-- Opening Marker --

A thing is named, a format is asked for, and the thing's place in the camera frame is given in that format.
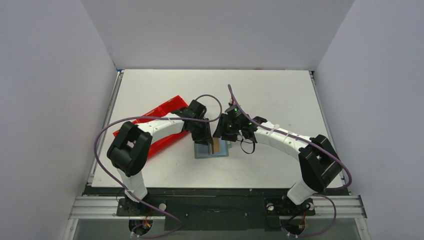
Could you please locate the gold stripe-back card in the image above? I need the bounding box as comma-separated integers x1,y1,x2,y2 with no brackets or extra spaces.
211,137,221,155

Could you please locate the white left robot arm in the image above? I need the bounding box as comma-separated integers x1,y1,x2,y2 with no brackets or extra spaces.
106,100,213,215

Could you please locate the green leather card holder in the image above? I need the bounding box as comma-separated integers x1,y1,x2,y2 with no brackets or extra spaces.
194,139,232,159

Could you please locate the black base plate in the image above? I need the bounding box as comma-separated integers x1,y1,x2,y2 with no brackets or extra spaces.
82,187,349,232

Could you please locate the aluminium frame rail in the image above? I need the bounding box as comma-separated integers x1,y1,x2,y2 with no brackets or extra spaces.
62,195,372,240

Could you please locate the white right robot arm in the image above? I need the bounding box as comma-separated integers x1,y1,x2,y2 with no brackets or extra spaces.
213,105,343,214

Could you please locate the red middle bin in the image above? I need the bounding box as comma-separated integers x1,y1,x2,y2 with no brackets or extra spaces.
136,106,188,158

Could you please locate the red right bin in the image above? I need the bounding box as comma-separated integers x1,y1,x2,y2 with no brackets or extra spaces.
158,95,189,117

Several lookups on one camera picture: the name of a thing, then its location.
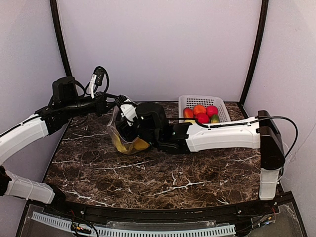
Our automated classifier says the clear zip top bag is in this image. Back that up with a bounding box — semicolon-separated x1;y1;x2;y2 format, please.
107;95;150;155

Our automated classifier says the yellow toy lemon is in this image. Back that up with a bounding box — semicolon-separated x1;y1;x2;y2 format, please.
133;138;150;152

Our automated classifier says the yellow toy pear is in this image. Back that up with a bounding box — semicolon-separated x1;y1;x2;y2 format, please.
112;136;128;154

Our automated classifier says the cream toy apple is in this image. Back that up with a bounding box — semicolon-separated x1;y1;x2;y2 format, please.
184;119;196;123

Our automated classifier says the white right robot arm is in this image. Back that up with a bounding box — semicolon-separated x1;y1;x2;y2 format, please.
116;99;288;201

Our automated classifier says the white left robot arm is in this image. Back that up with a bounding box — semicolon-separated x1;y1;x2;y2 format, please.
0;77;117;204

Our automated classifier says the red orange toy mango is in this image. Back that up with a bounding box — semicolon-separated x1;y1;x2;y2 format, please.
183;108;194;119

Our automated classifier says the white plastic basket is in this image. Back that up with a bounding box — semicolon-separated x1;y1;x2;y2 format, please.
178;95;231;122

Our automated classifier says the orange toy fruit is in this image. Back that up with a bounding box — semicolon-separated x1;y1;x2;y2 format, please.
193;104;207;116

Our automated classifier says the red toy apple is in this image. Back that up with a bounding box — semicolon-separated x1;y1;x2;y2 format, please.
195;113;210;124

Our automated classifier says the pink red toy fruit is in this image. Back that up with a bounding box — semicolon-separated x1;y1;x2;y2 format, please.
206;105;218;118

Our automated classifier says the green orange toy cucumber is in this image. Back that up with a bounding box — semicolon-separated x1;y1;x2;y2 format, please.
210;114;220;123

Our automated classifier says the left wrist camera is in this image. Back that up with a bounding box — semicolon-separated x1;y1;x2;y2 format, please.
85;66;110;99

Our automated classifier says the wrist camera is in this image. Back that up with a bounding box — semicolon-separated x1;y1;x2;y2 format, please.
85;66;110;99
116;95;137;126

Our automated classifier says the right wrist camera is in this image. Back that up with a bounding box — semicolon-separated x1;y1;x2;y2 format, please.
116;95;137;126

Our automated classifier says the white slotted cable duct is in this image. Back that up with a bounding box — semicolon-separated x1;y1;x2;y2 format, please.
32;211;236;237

-- Closing Marker --

• **AIM OF THE EXERCISE**
Lines of the data that include the string "thing" are to be counted; report the total by itself.

• **RESULT OF THIS TASK**
2